In the case of Baker v. Hill, supra, the mortgagee, after the appointment of a receiver, filed her petition, setting forth the default of the mortgagor in the payment of his debt and the interest thereon, and praying for leave to foreclose, and the Court passed an order authorizing her to sell the property under the mortgage. And in section 54 of the Act of 1908, Chapter 240, which Act repealed the provisions of the Code, relating to the dissolution of corporations, it is expressly provided that where a corporation has executed a mortgage or deed of trust in the nature of a mortgage, containing a power of sale, and is subsequently dissolved and a receiver is appointed, the power of sale may be executed "as if the proceedings against the corporation had not been instituted." In these cases it does not appear that the appellant corporation was dissolved, nor does it appear that the appellees obtained leave of Court before proceeding to sell under the mortgage and deed of trust, but the sales made by them were reported for ratification to the Court that appointed the receiver, and if there had been any reason why the Court would have refused to grant leave to the appellees to sell, had it been applied for, the Court would not have *Page 540 
ratified the sales.

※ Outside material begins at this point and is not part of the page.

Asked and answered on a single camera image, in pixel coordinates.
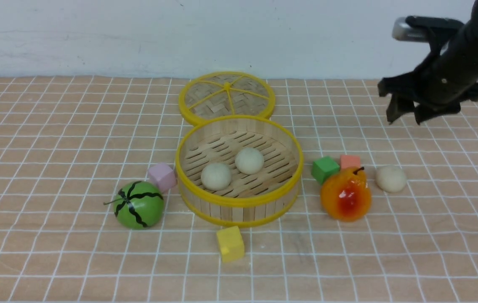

If the sales had been made without the permission of the Court appointing the receiver, and had been reported to and ratified by another Court, a different question would have been presented. Here, however, the sales were reported to the Court having possession of and jurisdiction over the property, and the orders of that Court ratifying the sales are just as binding as they would have been if that Court had, prior to the sales, granted leave to the appellees to sell the property. In Tyson v. Mickle et al., 2 Gill, 376, JUDGE DORSEY said: "Had the trustees, instead of accepting the offer and making the sale as they did, reported the aforegoing facts to the Chancellor, and asked his permission to sell the property on the terms proposed, at private instead of public sale, as directed by the decree, can it be doubted that he would have granted the authority they solicited? We think not. If then the trustees, having exercised a power which, if previously applied for, would have been granted, as it were as matter of course, a Court of Equity will, in the absence of proof showing the inexpediency and injustice of so doing, ratify the act done, in the same manner, as if the requisite authority had been antecedently applied for and granted." This principle has been frequently applied by this Court (Reside v. Peter,35 Md. 220; Druid Park Heights Co. v. Oettinger, 53 Md. 46; Brown
v. Hazlehurst, 54 Md. 26)), and was recognized in the opinion of the Court below, in No. 3731 Equity, where, in disposing of this exception, the learned Judge said: "Such an application, perhaps, ought to have been made, and would doubtless have been granted, but the sale should not now be set aside because of the omission, as no substantial injury could arise on account of the failure."
For the reasons stated we must affirm the orders appealed from in this case, but we are not to be understood as expressing any opinion as to the right of the appellant to object to the sale. We have disposed of the exceptions as if the exceptant had the right to interpose them.